First written: 30 Jun 2013. Last nontrivial update: 30 Jun 2013.

Summary

In a stylized model where an agent risks only death in order to achieve variable rewards at each time step, the agent will be more cautious at younger ages, because it has more potential future fitness to lose by dying early.

Summary
Setup
Expected fitness calculations
Summary so far
Graphs

Setup

Consider an agent organism trying to maximize its expected future fitness. Fitness ultimately comes from bearing and possibly raising successful offspring, but let's also assign more intermediary "reward" values when the organism accomplishes something that helps it achieve it's final goal, e.g., gathering food, having sex with a good partner, saving its baby from a predator, etc. Denote the reward that an organism might accomplish at time t as r_t. At each timestep, an organism is presented with a possible reward drawn from some probability distribution. It doesn't know what the potential reward for that time step will be until it gets there, although it does know the distribution from which they're drawn. In order to gain this reward, the organism may need to bear a risk. Suppose that the only risk is that the organism will die and lose its potential future rewards, with probability 1-p_t. Thus, the organism successfully achieves its reward with probability p_t. For simplicity, assume that p_t has a constant value p at all times. At any given timestep, the organism can also choose not to seek the reward and thereby to avoid risk of death at that time.

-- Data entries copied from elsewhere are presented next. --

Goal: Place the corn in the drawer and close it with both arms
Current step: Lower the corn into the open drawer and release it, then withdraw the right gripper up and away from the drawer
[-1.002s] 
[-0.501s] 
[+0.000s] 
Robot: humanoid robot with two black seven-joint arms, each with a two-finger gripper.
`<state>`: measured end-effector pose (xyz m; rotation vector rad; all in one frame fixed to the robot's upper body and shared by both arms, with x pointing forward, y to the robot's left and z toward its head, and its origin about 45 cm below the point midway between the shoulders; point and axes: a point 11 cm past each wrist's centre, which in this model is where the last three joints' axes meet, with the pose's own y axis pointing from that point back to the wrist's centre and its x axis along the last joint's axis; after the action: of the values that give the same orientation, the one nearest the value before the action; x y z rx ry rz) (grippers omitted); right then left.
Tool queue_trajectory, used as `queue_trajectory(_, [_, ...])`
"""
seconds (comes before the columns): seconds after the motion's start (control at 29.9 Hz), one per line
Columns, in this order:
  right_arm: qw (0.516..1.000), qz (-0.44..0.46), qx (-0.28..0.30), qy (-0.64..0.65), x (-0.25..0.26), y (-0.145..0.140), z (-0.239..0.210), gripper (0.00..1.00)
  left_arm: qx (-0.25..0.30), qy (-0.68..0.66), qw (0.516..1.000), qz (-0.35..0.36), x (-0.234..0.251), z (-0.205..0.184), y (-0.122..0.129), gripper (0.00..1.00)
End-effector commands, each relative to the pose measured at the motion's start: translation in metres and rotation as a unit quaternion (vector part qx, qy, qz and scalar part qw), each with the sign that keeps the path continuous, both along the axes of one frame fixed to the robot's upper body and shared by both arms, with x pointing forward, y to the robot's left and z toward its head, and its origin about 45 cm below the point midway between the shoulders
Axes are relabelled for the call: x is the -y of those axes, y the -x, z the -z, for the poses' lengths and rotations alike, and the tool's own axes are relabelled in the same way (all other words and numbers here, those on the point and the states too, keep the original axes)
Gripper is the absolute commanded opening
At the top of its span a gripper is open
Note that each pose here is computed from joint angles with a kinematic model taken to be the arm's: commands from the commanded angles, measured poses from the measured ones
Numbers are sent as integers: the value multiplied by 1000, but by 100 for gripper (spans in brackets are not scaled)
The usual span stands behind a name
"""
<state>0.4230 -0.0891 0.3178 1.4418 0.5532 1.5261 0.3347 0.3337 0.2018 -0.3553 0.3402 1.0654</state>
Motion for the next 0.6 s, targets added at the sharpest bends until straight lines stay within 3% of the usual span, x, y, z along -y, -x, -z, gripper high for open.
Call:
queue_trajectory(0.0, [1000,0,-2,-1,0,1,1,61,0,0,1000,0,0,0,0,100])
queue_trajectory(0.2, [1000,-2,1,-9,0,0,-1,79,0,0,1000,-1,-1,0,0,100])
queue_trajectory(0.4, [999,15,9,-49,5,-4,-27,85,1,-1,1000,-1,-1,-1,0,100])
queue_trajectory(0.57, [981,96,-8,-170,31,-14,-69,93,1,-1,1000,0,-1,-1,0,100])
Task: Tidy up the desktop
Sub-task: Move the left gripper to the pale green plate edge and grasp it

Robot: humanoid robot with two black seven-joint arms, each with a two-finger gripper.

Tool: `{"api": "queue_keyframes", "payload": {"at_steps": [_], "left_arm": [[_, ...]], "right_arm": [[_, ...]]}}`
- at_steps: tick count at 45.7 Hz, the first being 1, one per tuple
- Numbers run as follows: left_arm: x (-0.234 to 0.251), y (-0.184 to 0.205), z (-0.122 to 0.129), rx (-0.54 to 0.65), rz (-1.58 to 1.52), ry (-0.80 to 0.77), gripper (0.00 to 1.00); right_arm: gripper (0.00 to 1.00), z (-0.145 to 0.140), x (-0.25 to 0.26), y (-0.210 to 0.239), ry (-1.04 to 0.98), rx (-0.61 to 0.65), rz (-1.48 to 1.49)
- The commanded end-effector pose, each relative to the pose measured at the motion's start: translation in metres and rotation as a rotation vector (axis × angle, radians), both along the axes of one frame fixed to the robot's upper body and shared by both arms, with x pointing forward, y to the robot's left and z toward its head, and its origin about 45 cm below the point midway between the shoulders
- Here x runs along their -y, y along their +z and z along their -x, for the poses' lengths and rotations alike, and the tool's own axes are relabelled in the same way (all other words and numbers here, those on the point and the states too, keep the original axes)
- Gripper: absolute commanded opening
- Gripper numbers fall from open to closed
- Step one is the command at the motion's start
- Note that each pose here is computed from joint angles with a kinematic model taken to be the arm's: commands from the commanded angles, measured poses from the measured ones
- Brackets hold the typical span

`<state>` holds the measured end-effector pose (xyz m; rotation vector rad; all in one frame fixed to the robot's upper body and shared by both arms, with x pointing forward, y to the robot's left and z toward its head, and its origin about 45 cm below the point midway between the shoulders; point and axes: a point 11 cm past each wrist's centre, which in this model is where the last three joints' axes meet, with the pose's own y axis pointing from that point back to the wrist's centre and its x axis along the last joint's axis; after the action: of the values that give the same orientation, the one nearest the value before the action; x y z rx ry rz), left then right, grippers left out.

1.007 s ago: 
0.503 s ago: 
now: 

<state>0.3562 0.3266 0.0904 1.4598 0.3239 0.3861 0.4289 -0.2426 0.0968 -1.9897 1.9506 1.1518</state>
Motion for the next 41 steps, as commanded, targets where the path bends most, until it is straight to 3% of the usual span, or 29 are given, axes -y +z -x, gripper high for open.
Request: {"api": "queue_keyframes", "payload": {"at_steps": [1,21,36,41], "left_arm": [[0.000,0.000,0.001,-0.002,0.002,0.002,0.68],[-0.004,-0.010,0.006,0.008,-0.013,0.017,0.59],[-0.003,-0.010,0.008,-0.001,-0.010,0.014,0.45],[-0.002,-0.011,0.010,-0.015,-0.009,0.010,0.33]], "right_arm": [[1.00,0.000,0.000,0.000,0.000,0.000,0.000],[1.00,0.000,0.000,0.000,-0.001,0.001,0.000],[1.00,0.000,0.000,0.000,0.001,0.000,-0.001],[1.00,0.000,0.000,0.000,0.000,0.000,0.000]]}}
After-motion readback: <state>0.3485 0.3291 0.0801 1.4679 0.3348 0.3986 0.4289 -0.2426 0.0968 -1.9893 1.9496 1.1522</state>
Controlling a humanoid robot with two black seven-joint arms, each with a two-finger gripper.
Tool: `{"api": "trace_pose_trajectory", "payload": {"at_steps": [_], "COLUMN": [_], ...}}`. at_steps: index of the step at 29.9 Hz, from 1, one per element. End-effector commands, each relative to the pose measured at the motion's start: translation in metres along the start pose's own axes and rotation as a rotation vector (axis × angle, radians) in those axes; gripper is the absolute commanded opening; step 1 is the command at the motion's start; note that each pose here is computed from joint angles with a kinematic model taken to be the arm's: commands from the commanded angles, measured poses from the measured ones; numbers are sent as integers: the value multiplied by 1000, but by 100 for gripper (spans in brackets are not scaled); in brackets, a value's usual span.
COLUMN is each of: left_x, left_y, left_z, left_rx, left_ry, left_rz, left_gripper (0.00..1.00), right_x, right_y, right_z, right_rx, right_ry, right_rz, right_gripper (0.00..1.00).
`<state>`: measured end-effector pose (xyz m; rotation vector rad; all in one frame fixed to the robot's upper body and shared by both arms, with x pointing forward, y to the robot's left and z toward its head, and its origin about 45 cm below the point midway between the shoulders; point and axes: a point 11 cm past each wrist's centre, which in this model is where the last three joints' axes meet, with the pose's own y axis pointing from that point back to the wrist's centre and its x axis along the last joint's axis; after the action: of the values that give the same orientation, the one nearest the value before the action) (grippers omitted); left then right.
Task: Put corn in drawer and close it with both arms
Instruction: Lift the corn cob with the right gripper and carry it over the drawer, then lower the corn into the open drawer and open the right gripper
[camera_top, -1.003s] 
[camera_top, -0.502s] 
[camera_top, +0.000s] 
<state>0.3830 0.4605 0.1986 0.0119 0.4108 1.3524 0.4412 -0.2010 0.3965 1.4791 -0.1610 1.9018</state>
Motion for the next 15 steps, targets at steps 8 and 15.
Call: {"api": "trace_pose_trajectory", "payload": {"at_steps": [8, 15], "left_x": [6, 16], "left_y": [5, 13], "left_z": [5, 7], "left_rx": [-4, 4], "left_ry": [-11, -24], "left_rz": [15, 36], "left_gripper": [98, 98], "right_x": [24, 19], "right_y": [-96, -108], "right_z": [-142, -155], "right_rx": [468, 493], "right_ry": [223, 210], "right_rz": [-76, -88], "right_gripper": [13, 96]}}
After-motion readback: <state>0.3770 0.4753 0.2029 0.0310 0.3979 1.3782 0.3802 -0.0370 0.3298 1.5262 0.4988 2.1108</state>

If it doesn't die prematurely due to risk-taking, the organism has a maximum possible lifespan of L timesteps. At a given time t, the organism can imagine what it thinks its expected remaining fitness will be at a present or future time T. Denote this expected fitness by F_T|t. In order to do this calculation, the organism will need to guess what its future rewards will be as well, since it only learns their actual values when the time comes. Denote the expected value of a reward at time T viewed from the standpoint of time t as r_T|t. When T=t, the organism knows the actual value r_t of the reward.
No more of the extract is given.